Most writers I know would be pleased to get a publishing deal of any sort (MacMillan New Writing, which offers twelve basic contracts a year with no advance, receives 500 submissions a week). But an agent would be unenthusiastic about such a deal; if she can't see immediate profit for herself, forget it.

So the publishers are missing out on good books judged by agents not to be flavour of the month, or sufficiently commercial - and let's not forget, this is something they frequently get wrong. Many best-sellers have had a terrible struggle to get into print, and other books which gained a six-figure advance have gone on to disappointing sales. I think publishers need to reclaim the initiative.

The current situation is rather as if I decided I was fed up with going round the West End looking for new clothes. I'd appoint someone to do it for me, and pay her 15% of the cost of each suitable garment she found. Would she battle with the crowds to seek out the odd terrific pair of boots in Primark, costing £22? Or go to Selfridges and select a pair for £295?

Which would be to her advantage? And would I be better off?

Sunday, 11 October 2009

There are two types of writers...

...so today I am going to write about the published, the unpublished, and the huge divide that exists between them.

The writers I mix with, and they are mostly the ones who read my blog, are unpublished. Some of them have an agent, some don't; some are on their first book, and others have written three or four. Many of their books are works in progress, and a few are so brilliant I can't believe publishers aren't fighting over them. As we keep being told, times are hard in publishing, budgets are being cut and it's more difficult than ever to break into print. Small wonder, then, that those who do manage to cross the great divide become a little smug.
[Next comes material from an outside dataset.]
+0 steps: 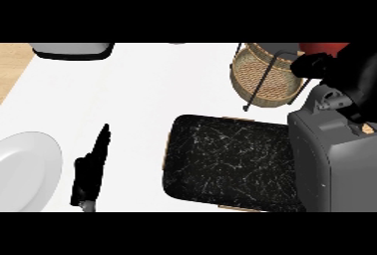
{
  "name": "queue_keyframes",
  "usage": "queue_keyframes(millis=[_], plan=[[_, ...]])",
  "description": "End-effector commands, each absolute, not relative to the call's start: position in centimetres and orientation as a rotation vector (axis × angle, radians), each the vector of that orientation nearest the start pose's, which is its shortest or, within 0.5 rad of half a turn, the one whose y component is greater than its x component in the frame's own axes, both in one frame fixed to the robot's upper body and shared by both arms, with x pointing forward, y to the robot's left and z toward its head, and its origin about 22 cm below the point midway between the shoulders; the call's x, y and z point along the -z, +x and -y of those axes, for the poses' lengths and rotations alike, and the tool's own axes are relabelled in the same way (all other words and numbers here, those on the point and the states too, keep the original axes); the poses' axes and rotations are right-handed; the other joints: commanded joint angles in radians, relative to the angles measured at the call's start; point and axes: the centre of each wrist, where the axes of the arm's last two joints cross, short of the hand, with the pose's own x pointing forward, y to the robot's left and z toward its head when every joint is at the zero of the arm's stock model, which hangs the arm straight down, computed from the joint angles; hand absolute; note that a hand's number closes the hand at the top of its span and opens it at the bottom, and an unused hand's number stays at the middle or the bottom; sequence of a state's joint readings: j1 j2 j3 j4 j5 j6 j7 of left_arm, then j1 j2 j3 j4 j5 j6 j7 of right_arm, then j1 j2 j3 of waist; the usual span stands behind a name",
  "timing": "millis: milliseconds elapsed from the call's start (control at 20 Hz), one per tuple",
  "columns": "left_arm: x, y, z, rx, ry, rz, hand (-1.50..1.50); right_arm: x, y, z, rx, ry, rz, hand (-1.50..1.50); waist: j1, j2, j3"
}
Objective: Pick the bell pepper from the tray and place it in the tiered basket
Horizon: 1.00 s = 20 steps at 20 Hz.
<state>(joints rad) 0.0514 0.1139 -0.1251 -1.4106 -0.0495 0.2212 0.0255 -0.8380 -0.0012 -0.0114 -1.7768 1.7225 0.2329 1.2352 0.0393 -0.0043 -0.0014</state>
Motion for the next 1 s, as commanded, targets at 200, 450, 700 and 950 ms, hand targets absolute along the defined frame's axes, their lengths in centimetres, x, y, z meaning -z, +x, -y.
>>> queue_keyframes(millis=[200,450,700,950], plan=[[5.0,22.5,-23.3,0.046,0.236,1.300,0.00,-30.5,34.6,12.8,0.209,-1.595,0.790,1.50,-0.009,0.010,0.000],[6.4,20.5,-23.8,0.039,0.220,1.301,0.00,-29.8,37.7,14.2,0.125,-1.558,0.766,1.50,-0.012,0.010,0.000],[6.1,20.9,-24.0,0.036,0.245,1.314,0.00,-28.0,40.4,15.5,0.135,-1.527,0.739,1.50,-0.013,0.012,0.001],[6.7,20.7,-23.1,0.051,0.243,1.306,0.00,-24.7,41.6,15.5,0.162,-1.516,0.687,1.50,-0.014,0.012,0.001]])
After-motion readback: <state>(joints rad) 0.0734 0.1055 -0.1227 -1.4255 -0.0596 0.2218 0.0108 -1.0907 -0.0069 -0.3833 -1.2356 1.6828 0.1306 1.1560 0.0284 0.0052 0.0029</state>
'I got published because I wrote a damn good book and sent it out with a first-class query letter,' a new about-to-be-published writer will say, flushed with pride and success. The implication being that, if your book was good enough, it too would get a deal.

I wish this were true. While there are, of course, many dire novels in the slush pile, some of today's best novels will never sit on a bookshop shelf, because their authors lack the thick-skinned persistence required to endure the pain of rejection after rejection. They start thinking the agents are right about their book. They give up.

Let me tell you about Patricia J Delois, who wrote a novel called Bufflehead Sisters. She sent it out to two agents who rejected it. Discouraged, she gave up. A friend told her about YouWriteOn, and she joined. Her book became YWO Book of the Year, and was self-published by YWO. Astonishingly (or not - she's a good writer) she sold over a thousand copies. And was picked up by Penguin. She says herself she had 'dumb luck'. Without YWO she would not have been published.

If I ever cross that great divide, I vow not to be smug; to remember that better writers than I languish unpublished; and that I have been very, very lucky.